Work instructions :: Type out the data again, word for word and in full.
** Opening Collected material block **
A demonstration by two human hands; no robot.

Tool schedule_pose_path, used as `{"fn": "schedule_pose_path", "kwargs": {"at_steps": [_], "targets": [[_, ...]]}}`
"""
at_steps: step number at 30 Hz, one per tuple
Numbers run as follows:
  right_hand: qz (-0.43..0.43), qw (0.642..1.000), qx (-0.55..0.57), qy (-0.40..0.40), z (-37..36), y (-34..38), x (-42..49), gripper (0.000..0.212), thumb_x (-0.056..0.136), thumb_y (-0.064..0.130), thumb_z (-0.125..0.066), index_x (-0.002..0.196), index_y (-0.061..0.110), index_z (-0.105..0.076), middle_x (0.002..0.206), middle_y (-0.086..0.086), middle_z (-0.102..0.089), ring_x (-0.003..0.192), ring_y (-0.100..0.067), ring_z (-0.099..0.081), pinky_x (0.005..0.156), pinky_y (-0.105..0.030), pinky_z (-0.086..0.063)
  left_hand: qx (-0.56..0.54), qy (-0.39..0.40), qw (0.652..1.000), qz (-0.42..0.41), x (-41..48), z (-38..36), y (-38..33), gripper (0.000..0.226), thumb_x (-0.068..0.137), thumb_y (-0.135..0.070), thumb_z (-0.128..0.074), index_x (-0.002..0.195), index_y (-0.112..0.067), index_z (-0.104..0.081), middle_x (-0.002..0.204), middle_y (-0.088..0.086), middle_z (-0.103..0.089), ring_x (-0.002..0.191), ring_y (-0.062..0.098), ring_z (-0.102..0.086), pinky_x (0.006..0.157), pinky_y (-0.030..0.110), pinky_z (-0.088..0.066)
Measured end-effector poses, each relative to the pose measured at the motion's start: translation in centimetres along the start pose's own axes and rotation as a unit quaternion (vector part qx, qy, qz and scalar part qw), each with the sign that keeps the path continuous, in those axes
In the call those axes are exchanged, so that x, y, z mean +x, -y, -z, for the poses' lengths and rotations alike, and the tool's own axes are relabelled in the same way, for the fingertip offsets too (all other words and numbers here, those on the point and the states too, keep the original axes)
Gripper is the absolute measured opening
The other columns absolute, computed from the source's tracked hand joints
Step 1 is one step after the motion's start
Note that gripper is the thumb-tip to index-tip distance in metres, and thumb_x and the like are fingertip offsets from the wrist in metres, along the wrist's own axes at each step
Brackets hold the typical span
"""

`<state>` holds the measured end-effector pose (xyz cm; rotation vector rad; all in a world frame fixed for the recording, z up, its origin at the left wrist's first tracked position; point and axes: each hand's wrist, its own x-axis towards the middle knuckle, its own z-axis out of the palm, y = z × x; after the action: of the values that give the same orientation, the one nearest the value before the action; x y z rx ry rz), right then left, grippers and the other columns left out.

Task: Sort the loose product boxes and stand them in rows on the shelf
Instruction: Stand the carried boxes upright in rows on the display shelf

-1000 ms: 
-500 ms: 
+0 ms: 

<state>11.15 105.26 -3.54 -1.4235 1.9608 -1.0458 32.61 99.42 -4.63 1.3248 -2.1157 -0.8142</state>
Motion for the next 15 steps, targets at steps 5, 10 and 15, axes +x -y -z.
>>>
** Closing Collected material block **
Final answer ::
A demonstration by two human hands; no robot.

Tool schedule_pose_path, used as `{"fn": "schedule_pose_path", "kwargs": {"at_steps": [_], "targets": [[_, ...]]}}`
"""
at_steps: step number at 30 Hz, one per tuple
Numbers run as follows:
  right_hand: qz (-0.43..0.43), qw (0.642..1.000), qx (-0.55..0.57), qy (-0.40..0.40), z (-37..36), y (-34..38), x (-42..49), gripper (0.000..0.212), thumb_x (-0.056..0.136), thumb_y (-0.064..0.130), thumb_z (-0.125..0.066), index_x (-0.002..0.196), index_y (-0.061..0.110), index_z (-0.105..0.076), middle_x (0.002..0.206), middle_y (-0.086..0.086), middle_z (-0.102..0.089), ring_x (-0.003..0.192), ring_y (-0.100..0.067), ring_z (-0.099..0.081), pinky_x (0.005..0.156), pinky_y (-0.105..0.030), pinky_z (-0.086..0.063)
  left_hand: qx (-0.56..0.54), qy (-0.39..0.40), qw (0.652..1.000), qz (-0.42..0.41), x (-41..48), z (-38..36), y (-38..33), gripper (0.000..0.226), thumb_x (-0.068..0.137), thumb_y (-0.135..0.070), thumb_z (-0.128..0.074), index_x (-0.002..0.195), index_y (-0.112..0.067), index_z (-0.104..0.081), middle_x (-0.002..0.204), middle_y (-0.088..0.086), middle_z (-0.103..0.089), ring_x (-0.002..0.191), ring_y (-0.062..0.098), ring_z (-0.102..0.086), pinky_x (0.006..0.157), pinky_y (-0.030..0.110), pinky_z (-0.088..0.066)
Measured end-effector poses, each relative to the pose measured at the motion's start: translation in centimetres along the start pose's own axes and rotation as a unit quaternion (vector part qx, qy, qz and scalar part qw), each with the sign that keeps the path continuous, in those axes
In the call those axes are exchanged, so that x, y, z mean +x, -y, -z, for the poses' lengths and rotations alike, and the tool's own axes are relabelled in the same way, for the fingertip offsets too (all other words and numbers here, those on the point and the states too, keep the original axes)
Gripper is the absolute measured opening
The other columns absolute, computed from the source's tracked hand joints
Step 1 is one step after the motion's start
Note that gripper is the thumb-tip to index-tip distance in metres, and thumb_x and the like are fingertip offsets from the wrist in metres, along the wrist's own axes at each step
Brackets hold the typical span
"""

`<state>` holds the measured end-effector pose (xyz cm; rotation vector rad; all in a world frame fixed for the recording, z up, its origin at the left wrist's first tracked position; point and axes: each hand's wrist, its own x-axis towards the middle knuckle, its own z-axis out of the palm, y = z × x; after the action: of the values that give the same orientation, the one nearest the value before the action; x y z rx ry rz), right then left, grippers and the other columns left out.

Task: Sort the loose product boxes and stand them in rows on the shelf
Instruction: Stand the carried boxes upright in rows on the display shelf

-1000 ms: 
-500 ms: 
+0 ms: 

<state>11.15 105.26 -3.54 -1.4235 1.9608 -1.0458 32.61 99.42 -4.63 1.3248 -2.1157 -0.8142</state>
Motion for the next 15 steps, targets at steps 5, 10 and 15, axes +x -y -z.
>>>

This answer is now finished.